Data START
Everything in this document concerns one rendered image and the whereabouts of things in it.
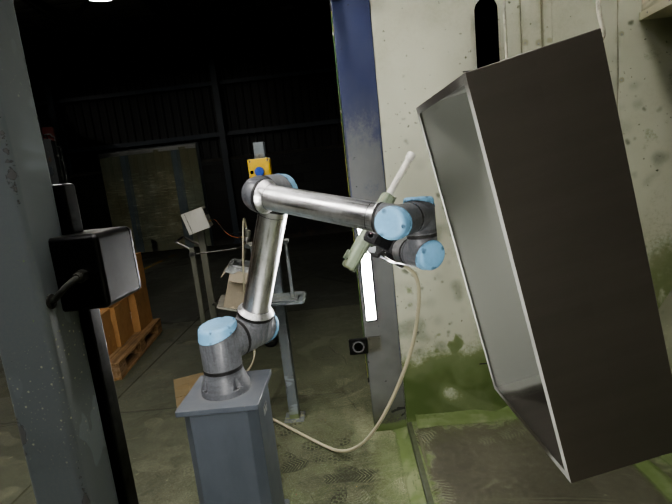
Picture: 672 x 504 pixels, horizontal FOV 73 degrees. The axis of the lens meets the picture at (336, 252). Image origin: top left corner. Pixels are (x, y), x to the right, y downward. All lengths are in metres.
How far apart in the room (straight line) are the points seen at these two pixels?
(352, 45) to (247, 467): 1.90
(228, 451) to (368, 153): 1.47
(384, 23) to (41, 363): 2.17
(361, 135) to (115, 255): 1.93
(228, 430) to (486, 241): 1.22
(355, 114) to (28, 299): 2.00
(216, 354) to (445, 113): 1.25
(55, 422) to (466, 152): 1.63
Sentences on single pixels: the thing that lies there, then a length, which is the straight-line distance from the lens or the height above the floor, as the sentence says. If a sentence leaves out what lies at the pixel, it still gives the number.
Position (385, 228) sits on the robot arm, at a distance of 1.21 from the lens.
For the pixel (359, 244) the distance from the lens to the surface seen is 1.59.
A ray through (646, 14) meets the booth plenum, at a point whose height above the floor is 1.99.
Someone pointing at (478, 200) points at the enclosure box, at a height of 1.26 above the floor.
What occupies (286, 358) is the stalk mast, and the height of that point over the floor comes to 0.39.
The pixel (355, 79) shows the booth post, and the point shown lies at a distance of 2.35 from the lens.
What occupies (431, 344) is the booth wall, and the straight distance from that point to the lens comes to 2.51.
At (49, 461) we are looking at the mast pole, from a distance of 0.52.
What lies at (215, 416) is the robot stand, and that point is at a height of 0.60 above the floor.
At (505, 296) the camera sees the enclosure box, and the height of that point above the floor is 0.86.
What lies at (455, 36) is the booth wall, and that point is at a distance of 2.45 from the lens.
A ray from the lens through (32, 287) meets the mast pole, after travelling 0.46.
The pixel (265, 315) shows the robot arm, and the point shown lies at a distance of 1.84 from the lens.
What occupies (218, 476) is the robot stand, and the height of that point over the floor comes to 0.36.
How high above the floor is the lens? 1.42
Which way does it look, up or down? 10 degrees down
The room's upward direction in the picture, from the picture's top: 6 degrees counter-clockwise
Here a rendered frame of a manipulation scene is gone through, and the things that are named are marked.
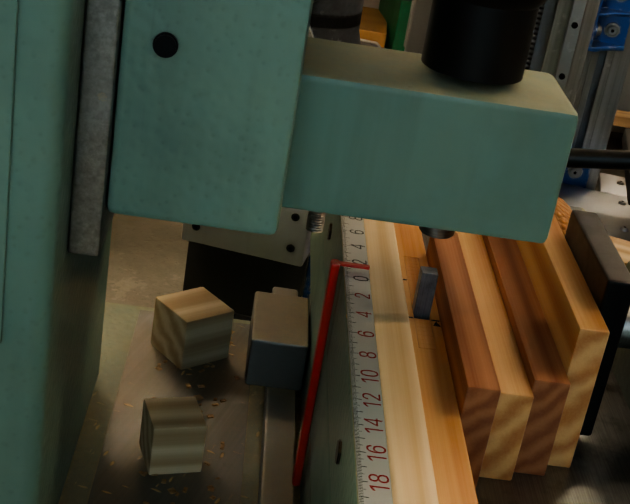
Data END
§ Assignment: Select all lines with the word "height" from the entries above.

§ Response:
Sentences on single pixels: the thing that lies there, then a length, which is the straight-line distance from the lens or the height above the floor, as the sentence says. If a sentence leaves out what lies at the pixel, it still gives the number.
A ray through (646, 14) meets the booth plenum, at a point whose height above the floor is 1.99.
Someone pointing at (478, 200) points at the enclosure box, at a height of 1.26 above the floor.
What occupies (286, 358) is the stalk mast, and the height of that point over the floor comes to 0.39.
What lies at (215, 416) is the robot stand, and that point is at a height of 0.60 above the floor.
At (505, 296) the camera sees the enclosure box, and the height of that point above the floor is 0.86.
What occupies (218, 476) is the robot stand, and the height of that point over the floor comes to 0.36.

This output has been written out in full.